> [ASSIGNED TASK]
Your answer should consist only of the lines below from the one with "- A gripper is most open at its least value" through the one with "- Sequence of", copied exactly.
(Beginning of RECORD SET)
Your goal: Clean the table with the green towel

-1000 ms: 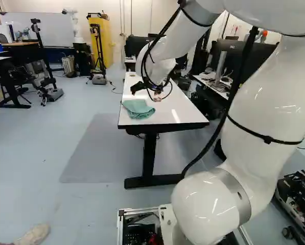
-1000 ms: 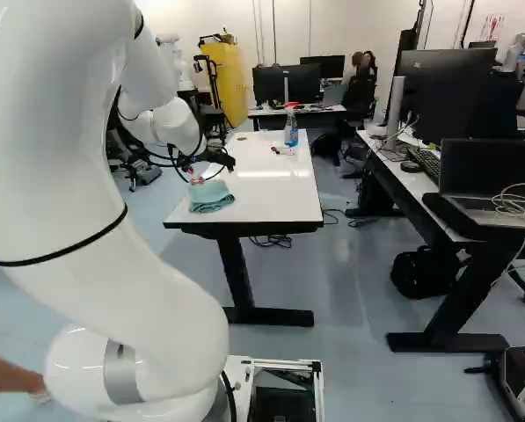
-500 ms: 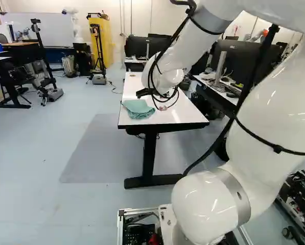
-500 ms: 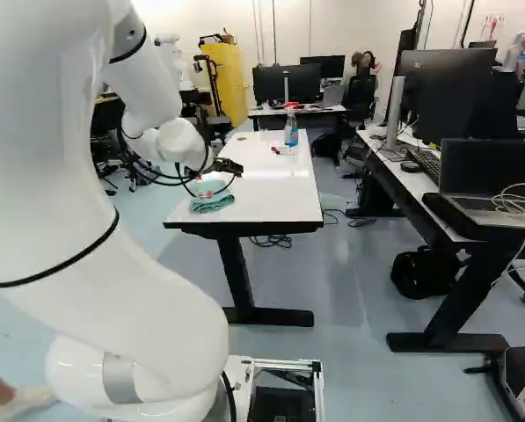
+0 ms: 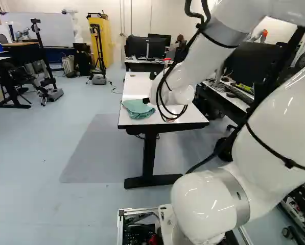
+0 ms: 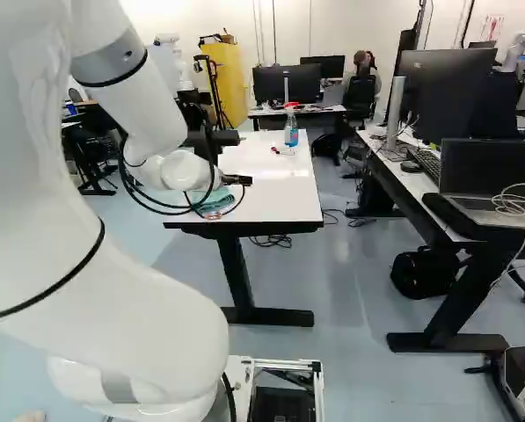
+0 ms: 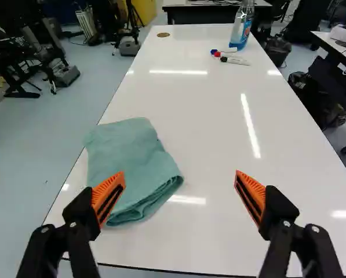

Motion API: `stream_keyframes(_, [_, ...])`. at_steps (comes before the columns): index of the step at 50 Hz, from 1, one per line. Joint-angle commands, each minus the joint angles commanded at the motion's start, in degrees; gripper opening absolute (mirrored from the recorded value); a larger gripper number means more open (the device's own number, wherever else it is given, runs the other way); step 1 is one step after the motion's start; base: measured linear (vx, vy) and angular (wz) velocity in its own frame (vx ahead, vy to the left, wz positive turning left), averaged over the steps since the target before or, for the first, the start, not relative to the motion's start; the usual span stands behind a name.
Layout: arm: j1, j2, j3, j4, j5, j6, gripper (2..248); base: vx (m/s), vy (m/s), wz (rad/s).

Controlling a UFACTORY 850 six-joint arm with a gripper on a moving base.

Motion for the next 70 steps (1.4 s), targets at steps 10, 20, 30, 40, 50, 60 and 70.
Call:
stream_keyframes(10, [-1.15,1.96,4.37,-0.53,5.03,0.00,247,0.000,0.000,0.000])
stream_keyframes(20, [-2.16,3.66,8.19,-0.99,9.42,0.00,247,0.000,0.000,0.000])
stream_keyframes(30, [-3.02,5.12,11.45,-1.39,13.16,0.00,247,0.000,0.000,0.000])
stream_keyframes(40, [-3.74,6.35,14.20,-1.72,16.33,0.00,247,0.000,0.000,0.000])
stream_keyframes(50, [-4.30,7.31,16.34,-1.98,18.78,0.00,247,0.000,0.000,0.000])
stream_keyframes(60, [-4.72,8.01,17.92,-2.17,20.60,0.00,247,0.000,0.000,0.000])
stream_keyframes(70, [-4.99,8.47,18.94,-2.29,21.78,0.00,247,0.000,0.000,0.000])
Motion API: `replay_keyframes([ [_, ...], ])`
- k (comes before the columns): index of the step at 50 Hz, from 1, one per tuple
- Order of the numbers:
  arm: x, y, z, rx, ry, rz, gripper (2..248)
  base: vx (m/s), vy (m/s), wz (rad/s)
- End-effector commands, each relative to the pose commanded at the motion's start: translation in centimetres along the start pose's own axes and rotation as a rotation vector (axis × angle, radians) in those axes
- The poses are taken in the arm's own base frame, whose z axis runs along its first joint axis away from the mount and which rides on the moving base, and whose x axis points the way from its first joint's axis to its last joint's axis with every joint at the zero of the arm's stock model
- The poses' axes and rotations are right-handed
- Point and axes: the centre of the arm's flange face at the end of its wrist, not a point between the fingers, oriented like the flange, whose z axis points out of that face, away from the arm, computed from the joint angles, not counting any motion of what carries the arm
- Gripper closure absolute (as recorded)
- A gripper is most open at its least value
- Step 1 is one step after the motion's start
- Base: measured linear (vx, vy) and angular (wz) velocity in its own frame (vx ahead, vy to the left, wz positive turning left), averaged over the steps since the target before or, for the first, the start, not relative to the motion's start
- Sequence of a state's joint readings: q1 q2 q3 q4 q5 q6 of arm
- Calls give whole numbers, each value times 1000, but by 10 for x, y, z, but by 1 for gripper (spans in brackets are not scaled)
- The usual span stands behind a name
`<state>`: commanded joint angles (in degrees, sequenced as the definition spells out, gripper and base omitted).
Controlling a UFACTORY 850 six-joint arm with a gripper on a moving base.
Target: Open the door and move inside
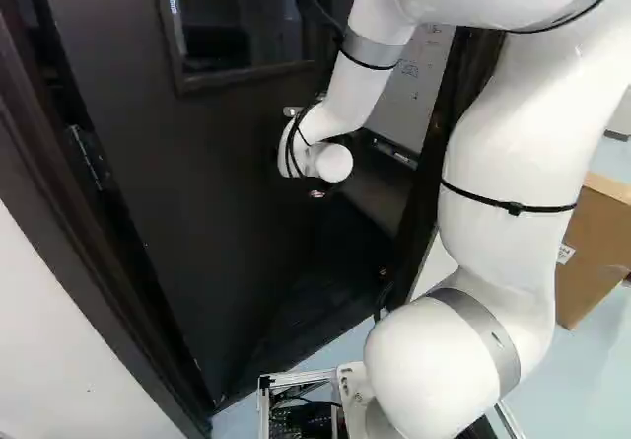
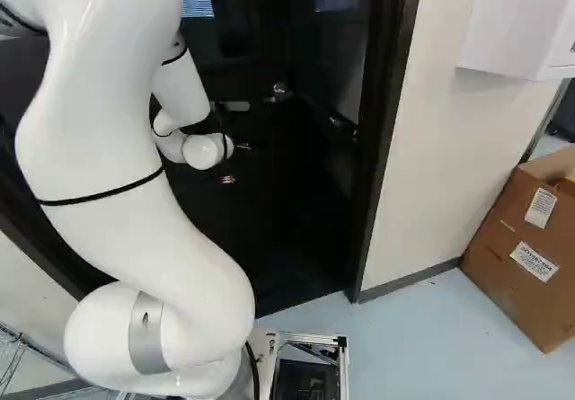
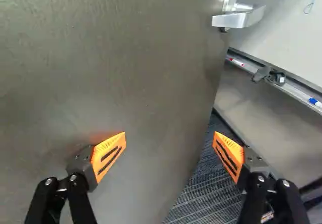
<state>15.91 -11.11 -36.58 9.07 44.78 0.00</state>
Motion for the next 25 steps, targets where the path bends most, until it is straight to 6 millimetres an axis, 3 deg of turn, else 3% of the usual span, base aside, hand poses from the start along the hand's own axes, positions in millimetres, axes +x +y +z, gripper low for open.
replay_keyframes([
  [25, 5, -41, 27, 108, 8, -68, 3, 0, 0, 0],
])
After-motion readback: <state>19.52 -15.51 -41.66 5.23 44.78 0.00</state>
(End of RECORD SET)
> [TASK RESPONSE]
- A gripper is most open at its least value
- Step 1 is one step after the motion's start
- Base: measured linear (vx, vy) and angular (wz) velocity in its own frame (vx ahead, vy to the left, wz positive turning left), averaged over the steps since the target before or, for the first, the start, not relative to the motion's start
- Sequence of a state's joint readings: q1 q2 q3 q4 q5 q6 of arm

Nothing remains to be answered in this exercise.